In my eyes his greatest lesson came when the Oracle at Delphi proclaimed Socrates to be the wisest man in all of Greece, and Socrates immediately sought to prove the Oracle wrong, for he knew how little he actually knew. He went on an inquisition, seeking in all the wise men of Athens for a man who knew more than he. Time and time again, he came across men who claimed great knowledge over human affairs and man’s deepest metaphysical questions. Time and time again, he was astonished at how little these “wise” men actually knew, and even more amazed at their inability to admit their ignorance. Ultimately, though full of self-doubt, Socrates accepted the Oracle’s proclamation that he was the wisest of all men because though he knew nothing, at least he knew that.

This is the greatest lesson Socrates has bestowed upon us. One of the founders of Western Philosophy, and the apparent source of much of Plato’s great work, Socrates is widely considered one of the greatest thinkers in human history. Whether it be epistemology, ethics or the Socratic Method, Socrates has handed down many tools with which each and every one of us navigates the world, and was the foundation for much of modern thought. This being said, he was open and honest about his own ignorance, and never claimed great knowledge over anything. This is worth holding on to.

One of the greatest minds to have ever lived proclaimed complete ignorance over the ways of the world.

This is described beautifully in Plato’s Meno when Meno accuses Socrates of purposefully bewildering others and enchanting them with his words, perplexing all with whom he conversed. Socrates simply replies, “for I perplex others, not because I am clear, but because I am utterly perplexed myself.”

It is this admittance of ignorance that is the starting point for all knowledge.

If one’s mind is full of their perceived truths, and leaves no room for doubt or the entertaining of other possibilities, education and the associated acquisition of understanding die with it. This is the beginning of the end for man. It is only when we can admit our ignorance to ourselves and others that we leave room for real wisdom to take route.

In today’s world, we have access to the totality of human knowledge in the palm of our hand, and we egoically mistake this knowledge as our own. We have labels and universally accepted descriptions of all phenomena, and we accept them as a matter of fact. But we must dig deeper. We must truly question.

We have not even come to an agreed upon definition of what knowledge actually is. Epistemologists have come to a loose description of knowledge as justified true belief which is not based off false assumptions, but even this is fallacious as the prerequisite knowledge required for justification makes this a circular definition.

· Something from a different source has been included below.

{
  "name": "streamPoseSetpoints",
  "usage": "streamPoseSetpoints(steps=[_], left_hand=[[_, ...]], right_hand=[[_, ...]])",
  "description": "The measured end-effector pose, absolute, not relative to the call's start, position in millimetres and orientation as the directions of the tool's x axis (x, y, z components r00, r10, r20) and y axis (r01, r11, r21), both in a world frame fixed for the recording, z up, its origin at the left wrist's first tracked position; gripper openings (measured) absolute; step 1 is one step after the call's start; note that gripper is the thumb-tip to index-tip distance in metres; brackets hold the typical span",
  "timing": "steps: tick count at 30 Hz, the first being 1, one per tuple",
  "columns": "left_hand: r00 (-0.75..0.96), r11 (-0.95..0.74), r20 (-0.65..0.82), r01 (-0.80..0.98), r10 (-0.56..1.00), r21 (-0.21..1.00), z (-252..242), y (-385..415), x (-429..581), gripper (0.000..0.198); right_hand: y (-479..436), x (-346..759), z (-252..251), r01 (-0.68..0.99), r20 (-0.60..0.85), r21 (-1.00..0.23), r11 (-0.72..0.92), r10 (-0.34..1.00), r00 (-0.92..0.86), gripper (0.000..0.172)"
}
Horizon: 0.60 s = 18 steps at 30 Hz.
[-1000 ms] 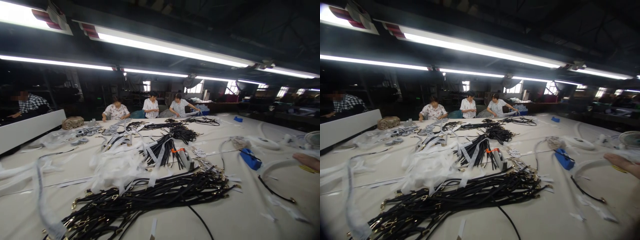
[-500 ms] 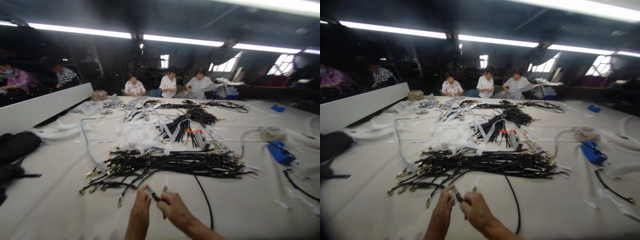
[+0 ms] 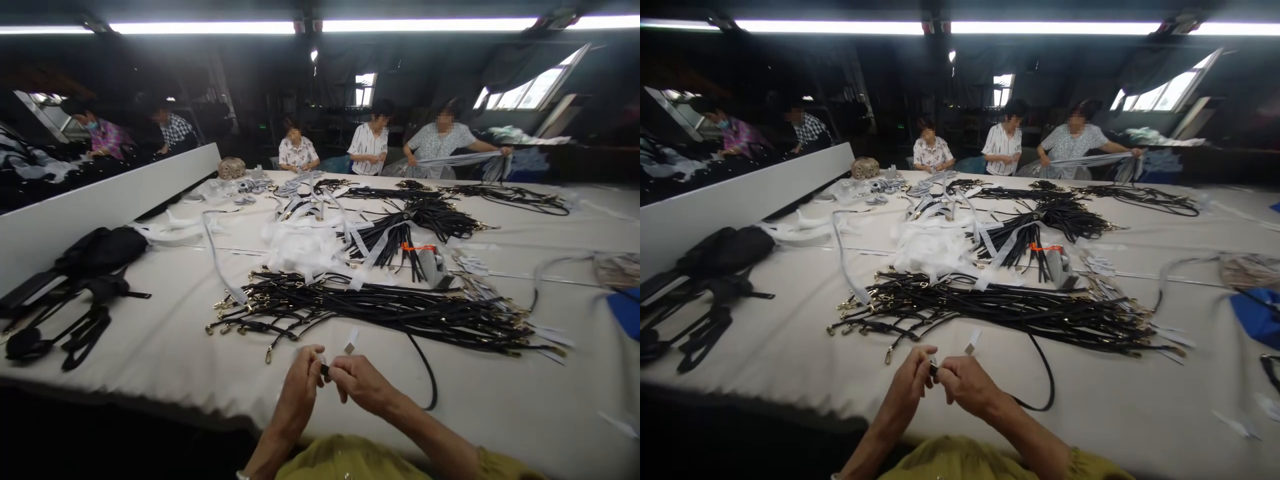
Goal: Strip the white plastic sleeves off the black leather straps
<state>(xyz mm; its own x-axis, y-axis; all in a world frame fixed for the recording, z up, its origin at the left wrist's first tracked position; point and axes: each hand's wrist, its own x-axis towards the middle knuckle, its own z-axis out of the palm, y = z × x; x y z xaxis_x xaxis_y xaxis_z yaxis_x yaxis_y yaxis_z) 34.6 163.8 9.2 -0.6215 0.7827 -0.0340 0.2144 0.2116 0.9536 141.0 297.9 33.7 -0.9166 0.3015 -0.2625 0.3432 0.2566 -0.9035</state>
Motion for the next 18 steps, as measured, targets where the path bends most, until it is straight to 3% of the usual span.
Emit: streamPoseSetpoints(steps=[7,10,13,15,18], left_hand=[[-0.644,0.241,-0.01,0.271,0.765,0.932,0,165,36,0.04],[-0.666,0.277,0.005,0.317,0.746,0.907,-21,165,37,0.044],[-0.698,0.294,0.17,0.493,0.695,0.819,-39,170,44,0.045],[-0.665,0.266,0.352,0.644,0.659,0.718,-45,175,48,0.043],[-0.519,0.209,0.52,0.815,0.679,0.541,-48,176,45,0.038]], right_hand=[[290,136,28,0.429,-0.288,-0.853,0.298,0.419,-0.861,0.026],[292,140,15,0.396,-0.301,-0.883,0.253,0.345,-0.889,0.026],[295,142,5,0.421,-0.348,-0.879,0.225,0.302,-0.888,0.022],[294,137,1,0.435,-0.341,-0.879,0.196,0.38,-0.86,0.019],[288,127,4,0.483,-0.42,-0.876,-0.009,0.506,-0.753,0.025]])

So if philosophers can’t even agree upon a definition of knowledge, and if one of the greatest minds to have ever lived outwardly proclaimed, “The only thing I know is that I know nothing,” I would say our own confidence in our understanding of the world is greatly unwarranted, and a hindrance to the elevation of man. If one sits quietly and entertains the question, “What do I know?”, I am confident he will soon come to a place of complete naiveté. This is terrifying, humbling and at the same time inspiring. Here is a simple example of our misidentification with labels:

When we look up at the night sky, we see stars. We “know” they are stars, and leave it at that. Walk outside tonight, and once again look at that star, but don’t call it a star. When we name something, we claim knowledge over it, and it is that name which gets in the way of our understanding of it. Look at that star again, and this time ask what it is? Not what it is called, but what is it? If you are not paralyzed by wonder, then you are missing one of the greatest aspects of the human experience.

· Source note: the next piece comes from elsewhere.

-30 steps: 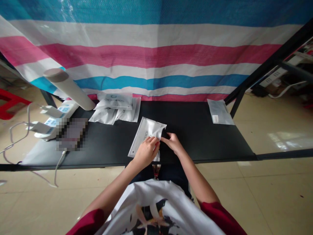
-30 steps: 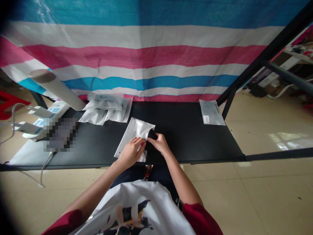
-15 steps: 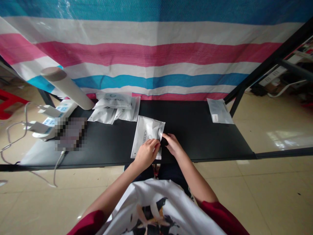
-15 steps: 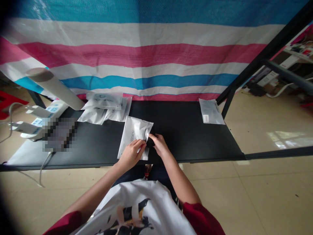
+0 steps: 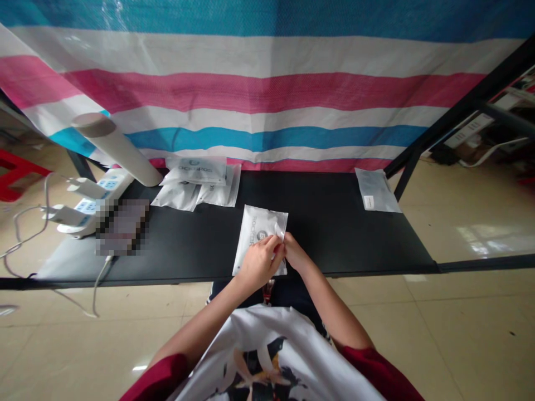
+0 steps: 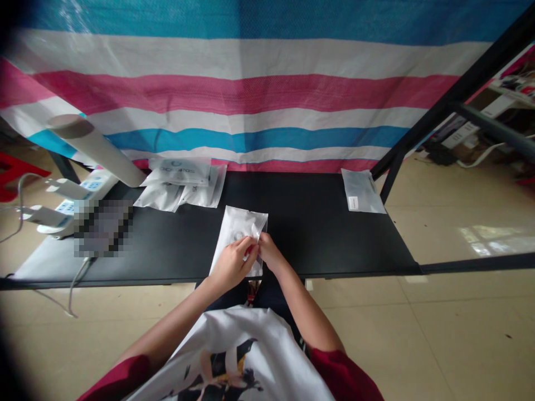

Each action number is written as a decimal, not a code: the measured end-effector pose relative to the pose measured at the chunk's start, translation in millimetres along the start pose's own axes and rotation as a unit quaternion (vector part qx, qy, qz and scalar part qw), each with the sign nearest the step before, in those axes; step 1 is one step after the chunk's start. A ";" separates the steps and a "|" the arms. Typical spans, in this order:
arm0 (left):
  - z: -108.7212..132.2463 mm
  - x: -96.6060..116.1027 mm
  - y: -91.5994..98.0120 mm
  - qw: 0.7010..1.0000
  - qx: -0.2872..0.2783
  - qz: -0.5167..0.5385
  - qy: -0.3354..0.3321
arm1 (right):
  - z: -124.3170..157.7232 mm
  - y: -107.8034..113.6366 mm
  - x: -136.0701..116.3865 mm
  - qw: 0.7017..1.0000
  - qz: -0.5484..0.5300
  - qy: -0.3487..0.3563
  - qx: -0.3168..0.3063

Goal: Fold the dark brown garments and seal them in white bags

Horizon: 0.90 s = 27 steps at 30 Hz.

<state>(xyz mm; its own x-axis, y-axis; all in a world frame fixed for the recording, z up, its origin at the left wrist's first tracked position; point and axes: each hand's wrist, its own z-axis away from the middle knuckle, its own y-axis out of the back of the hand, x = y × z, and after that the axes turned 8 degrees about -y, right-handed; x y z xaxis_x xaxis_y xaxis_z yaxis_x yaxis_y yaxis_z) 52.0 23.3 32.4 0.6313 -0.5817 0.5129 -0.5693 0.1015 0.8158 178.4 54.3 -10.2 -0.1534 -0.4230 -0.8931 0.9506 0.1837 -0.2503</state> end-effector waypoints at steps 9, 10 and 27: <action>5.5 -6.6 -2.0 0.990 -0.055 -0.119 -0.050 | 28.8 63.5 -5.9 0.983 0.155 0.003 0.094; 7.6 -6.6 -2.3 0.989 -0.066 -0.120 -0.053 | 35.7 66.1 -2.7 0.983 0.167 -0.021 0.076; 12.9 -17.1 -5.1 0.977 -0.089 -0.104 -0.164 | 51.3 37.1 5.7 0.996 0.061 -0.068 0.008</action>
<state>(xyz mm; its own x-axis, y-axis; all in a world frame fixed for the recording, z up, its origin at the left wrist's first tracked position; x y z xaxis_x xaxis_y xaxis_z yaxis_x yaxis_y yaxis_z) 37.3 22.3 16.1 0.5047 -0.8286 0.2424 -0.3280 0.0757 0.9416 226.7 13.2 -5.4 0.0005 -0.5146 -0.8574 0.9640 0.2281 -0.1363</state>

The ability to doubt is a skill just like any other. Doubt is the skill that leads to understanding. Doubt as much as you possibly can. Question everything, and then question some more. This is the starting point for one’s education.

It is only when we admit our ignorance that we can hope to overcome it.

I will close with the words of Isaac Newton,

“I do not know what I may appear to the world, but to myself I seem to have been only like a boy playing on the sea-shore, and diverting myself in now and then finding a smoother pebble or a prettier shell than ordinary, whilst the great ocean of truth lay all undiscovered before me.”

Socrates. Isaac Newton. This is company worth keeping.